I am switching my open source projects from sbt-release
to sbt-ci-release
in order to automate my releases.
Currently with sbt-release, it manages a version.sbt
file which contains:
ThisBuild / version := <lastReleasedVersion>-SNAPSHOT
sbt-release
updates this file as part of the release process, so any time I used sbt publishLocal
, the project gets published locally with the same consistent version number (e.g. 0.1.3-SNAPSHOT
) until I release the project to Maven (e.g. as 0.1.3
), and then sbt-release
updates the version in version.sbt to 0.1.4-SNAPSHOT
.
In contrast, sbt-ci-release
is designed differently, and its docs tell me to remove any version := ...

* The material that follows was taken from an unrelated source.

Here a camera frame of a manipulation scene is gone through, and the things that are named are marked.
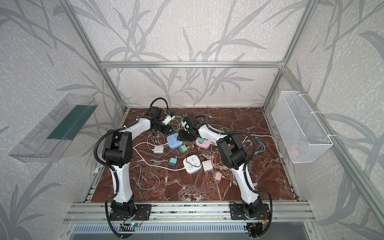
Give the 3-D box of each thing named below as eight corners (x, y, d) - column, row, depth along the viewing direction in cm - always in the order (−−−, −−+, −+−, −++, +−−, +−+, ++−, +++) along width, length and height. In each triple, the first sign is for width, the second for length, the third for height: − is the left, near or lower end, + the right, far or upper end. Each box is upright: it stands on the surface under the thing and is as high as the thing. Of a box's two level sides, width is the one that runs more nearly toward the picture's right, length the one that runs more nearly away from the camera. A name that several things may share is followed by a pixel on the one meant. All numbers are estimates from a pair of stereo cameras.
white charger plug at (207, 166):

statements from my build.sbt, because it manages the version itself. Because of this, I had to delete the version.sbt
file, and so now when I publishLocal
the project locally, it gets published with a unique version number like 0.1.2 4-a5b1da75 20230103-2217-SNAPSHOT
. This version number includes the last git commit hash and a timestamp of the latest local change.
I don't want such a snapshot versioning scheme – it requires me to update the build.sbt
file of the other local project that depends on this one every time I publishLocal a change. With the previous behaviour I only needed to sbt reload
the consuming project to get the changes, now I need to also copy paste version numbers. I understand that more specific snapshot version numbers can be safer, but with local development I am optimizing for speed, not safety.
So my question is – how can release locally with a consistent SNAPSHOT version number that doesn't change on every commit, without manual busywork like typing version := "whatever"
into sbt console? I want to keep using sbt-ci-release
for production releases in CI (Github Actions) too.
Is there a way to use a custom version number with the publishLocal
command specifically? There must be a way to build the custom sbt command / task that I need, but I just don't know how.
CodePudding user response:
sbt-ci-release uses sbt-dynver for the versioning.
You should be able to customize the version format according to their documentation at the cost of a bit of code in your projects.